# [TO DO]
The answer is an exact repetition of every entry, with all images left out.

# [INPUT RECORDS]

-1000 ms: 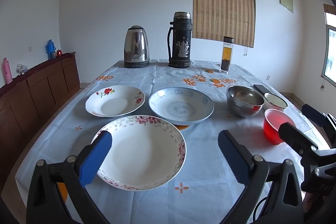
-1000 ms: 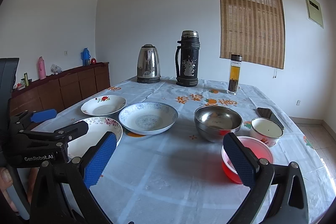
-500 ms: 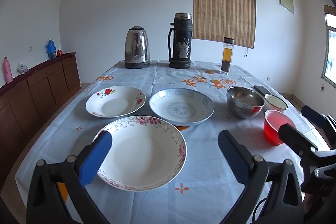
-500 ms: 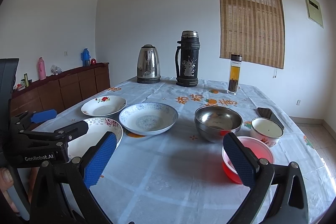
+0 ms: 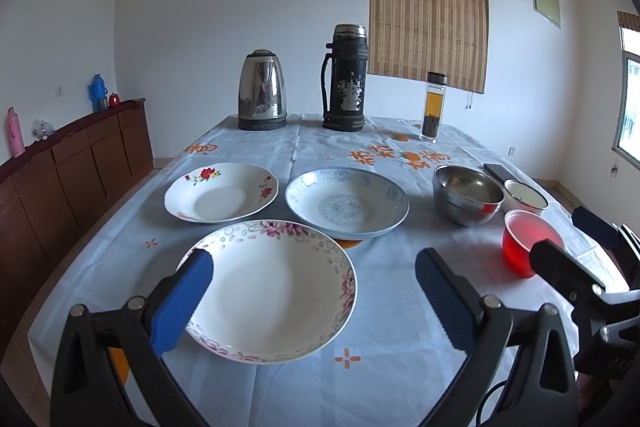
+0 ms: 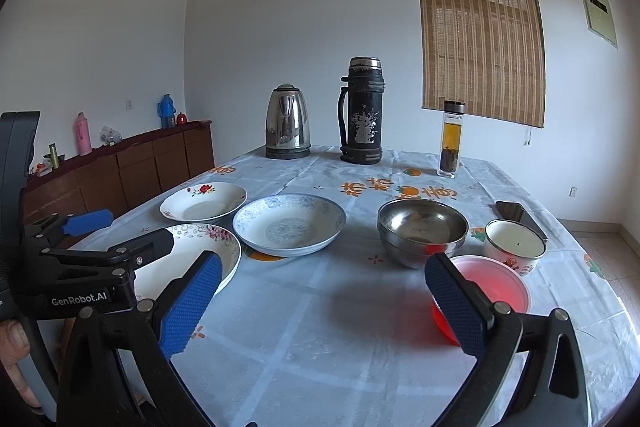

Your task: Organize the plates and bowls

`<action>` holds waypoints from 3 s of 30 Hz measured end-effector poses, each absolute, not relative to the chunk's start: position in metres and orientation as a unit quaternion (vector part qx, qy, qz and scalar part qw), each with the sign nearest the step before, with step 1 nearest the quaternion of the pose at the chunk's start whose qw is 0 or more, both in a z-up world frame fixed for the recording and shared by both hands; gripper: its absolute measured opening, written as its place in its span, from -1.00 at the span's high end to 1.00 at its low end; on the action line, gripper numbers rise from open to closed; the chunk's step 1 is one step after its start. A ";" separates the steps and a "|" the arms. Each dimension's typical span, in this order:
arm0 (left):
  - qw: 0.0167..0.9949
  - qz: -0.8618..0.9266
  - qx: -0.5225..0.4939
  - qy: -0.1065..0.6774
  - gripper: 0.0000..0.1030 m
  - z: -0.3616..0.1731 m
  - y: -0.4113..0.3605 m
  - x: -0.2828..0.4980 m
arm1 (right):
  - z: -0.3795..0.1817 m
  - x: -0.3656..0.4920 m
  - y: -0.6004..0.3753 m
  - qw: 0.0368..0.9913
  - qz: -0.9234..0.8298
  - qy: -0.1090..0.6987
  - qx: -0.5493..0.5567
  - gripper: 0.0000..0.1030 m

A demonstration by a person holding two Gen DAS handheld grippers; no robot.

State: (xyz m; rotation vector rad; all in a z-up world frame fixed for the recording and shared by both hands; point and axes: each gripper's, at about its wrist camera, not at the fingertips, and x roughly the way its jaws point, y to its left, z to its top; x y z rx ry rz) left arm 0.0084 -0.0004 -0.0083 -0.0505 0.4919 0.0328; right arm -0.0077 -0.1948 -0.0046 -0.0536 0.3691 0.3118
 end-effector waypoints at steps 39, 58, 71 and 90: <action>0.946 0.070 -0.085 0.306 -0.55 -0.056 0.093 0.050 | -0.045 0.065 -0.133 0.935 0.226 0.274 -0.008 -0.49; 0.920 0.066 -0.116 0.368 0.59 -0.086 0.129 0.072 | -0.079 0.119 -0.086 0.882 0.278 0.378 -0.029 0.53; 0.914 0.047 -0.096 0.390 0.73 -0.089 0.122 0.081 | -0.082 0.118 -0.070 0.875 0.280 0.389 -0.071 0.72; 0.932 0.049 -0.080 0.350 0.73 -0.073 0.115 0.072 | -0.067 0.105 -0.079 0.900 0.273 0.333 -0.062 0.80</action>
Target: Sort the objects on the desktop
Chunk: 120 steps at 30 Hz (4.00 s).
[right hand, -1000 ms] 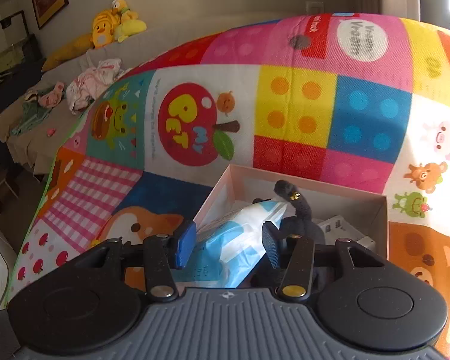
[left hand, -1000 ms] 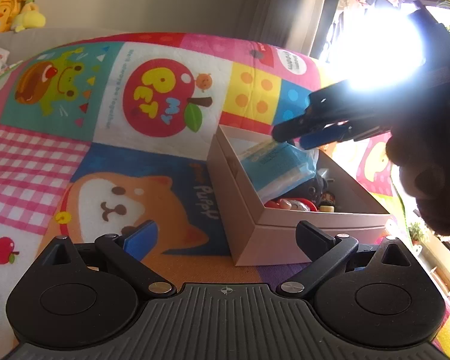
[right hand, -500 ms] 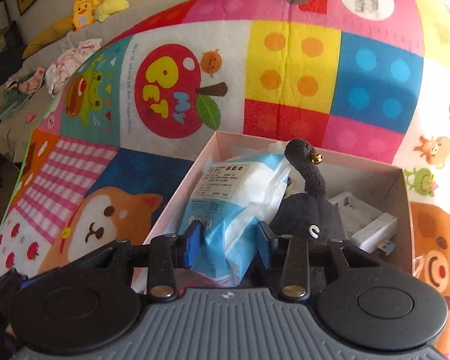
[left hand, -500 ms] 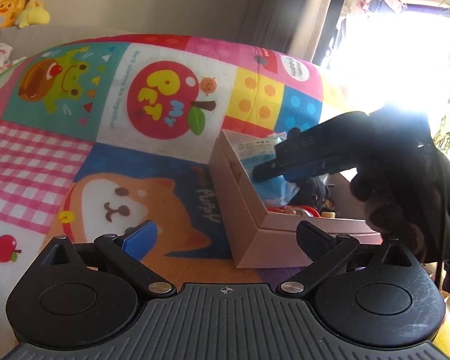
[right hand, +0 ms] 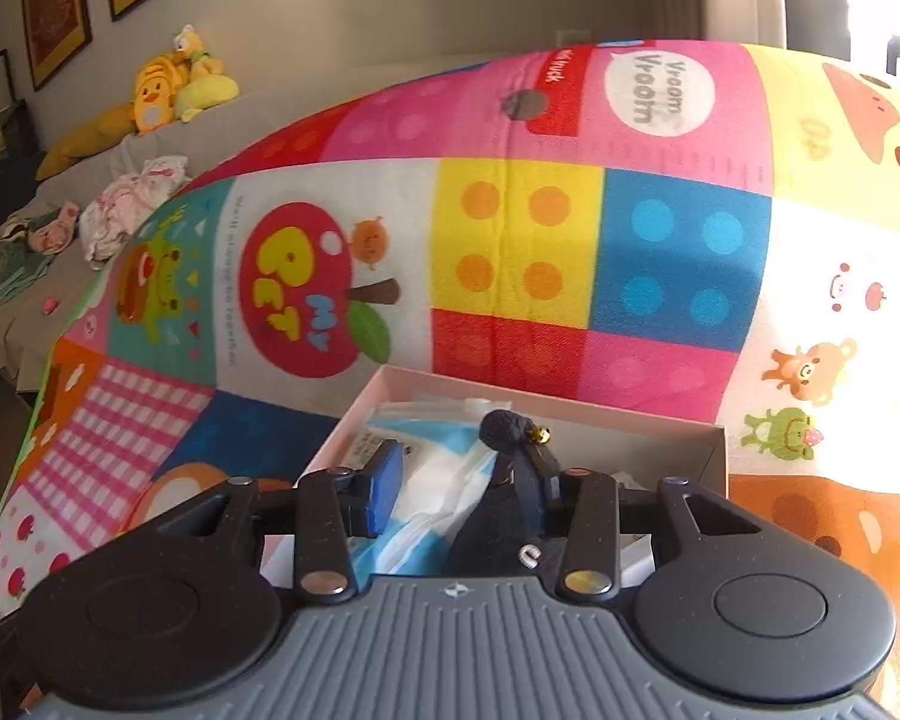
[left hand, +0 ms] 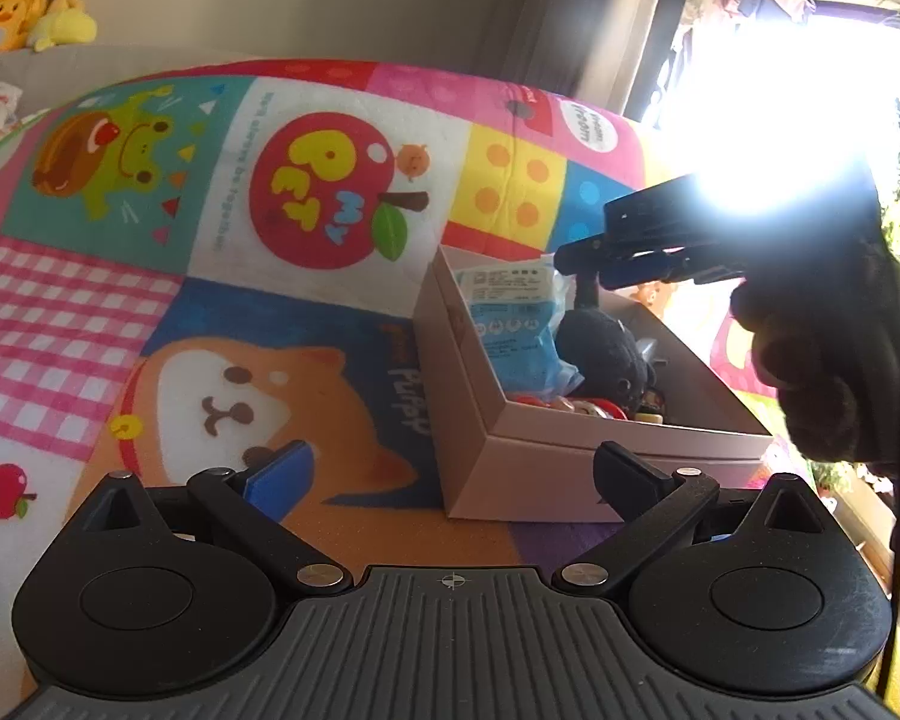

# [TASK RESULT]
-1000 ms: 
-1000 ms: 
-500 ms: 
-500 ms: 
+0 ms: 
+0 ms: 

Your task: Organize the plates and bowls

`<action>` holds waypoints from 3 s of 30 Hz measured end-effector poses, each absolute, not relative to the chunk's start: position in metres and orientation as a unit quaternion (vector part qx, qy, qz and scalar part qw), each with the sign nearest the step before, with step 1 nearest the quaternion of the pose at the chunk's start whose qw is 0 or more, both in a z-up world frame fixed for the recording and shared by both hands; gripper: its absolute measured opening, written as its place in its span, from -1.00 at the span's high end to 1.00 at its low end; on the action line, gripper numbers rise from open to closed; the chunk's step 1 is one step after its start. A ";" separates the steps and a "|" the arms. Each dimension's typical span, in this order:
arm0 (left):
  - qw: 0.0167..0.9949
  - qz: -0.8618..0.9266
  - qx: -0.5225..0.4939
  - qy: -0.1065..0.6774
  - gripper: 0.0000..0.1030 m
  - z: -0.3616..0.1731 m
  - y: -0.4113..0.3605 m
  - x: -0.2828..0.4980 m
arm1 (right):
  - z: -0.3795..0.1817 m
  - x: -0.3656..0.4920 m
  - y: -0.6004..0.3753 m
  - qw: 0.0368..0.9913
  - qz: -0.9234..0.8298
  - qy: -0.1090..0.6987
  - qx: -0.5493..0.5567
  - gripper: 0.0000..0.1030 m

A demonstration by a person holding two Gen DAS handheld grippers; no robot.

State: (xyz m; rotation vector rad; all in a z-up world frame fixed for the recording and shared by both hands; point and axes: each gripper's, at about its wrist camera, not at the fingertips, and x roughly the way its jaws point, y to its left, z to its top; x y z rx ry rz) left arm 0.0084 -0.0004 -0.0083 -0.0505 0.4919 0.0328; right arm -0.0077 -0.1948 -0.0046 -0.0536 0.3691 0.3118
 end-effector waypoints at steps 39, 58, 71 and 90: <action>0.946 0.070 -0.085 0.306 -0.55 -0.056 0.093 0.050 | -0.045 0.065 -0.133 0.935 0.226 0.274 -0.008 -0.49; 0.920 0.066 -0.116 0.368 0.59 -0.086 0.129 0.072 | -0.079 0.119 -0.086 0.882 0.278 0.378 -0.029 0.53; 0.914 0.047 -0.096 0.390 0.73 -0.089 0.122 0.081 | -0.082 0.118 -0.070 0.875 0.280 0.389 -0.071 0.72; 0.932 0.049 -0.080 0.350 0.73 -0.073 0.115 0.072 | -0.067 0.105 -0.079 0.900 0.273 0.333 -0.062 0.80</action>
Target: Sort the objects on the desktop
Chunk: 120 steps at 30 Hz (4.00 s).
[right hand, -1000 ms] 
[left hand, -1000 ms] 
[right hand, -500 ms] 
[left hand, -500 ms] 
[right hand, +0 ms] 
[left hand, +0 ms] 

No other output is needed; the exercise is complete.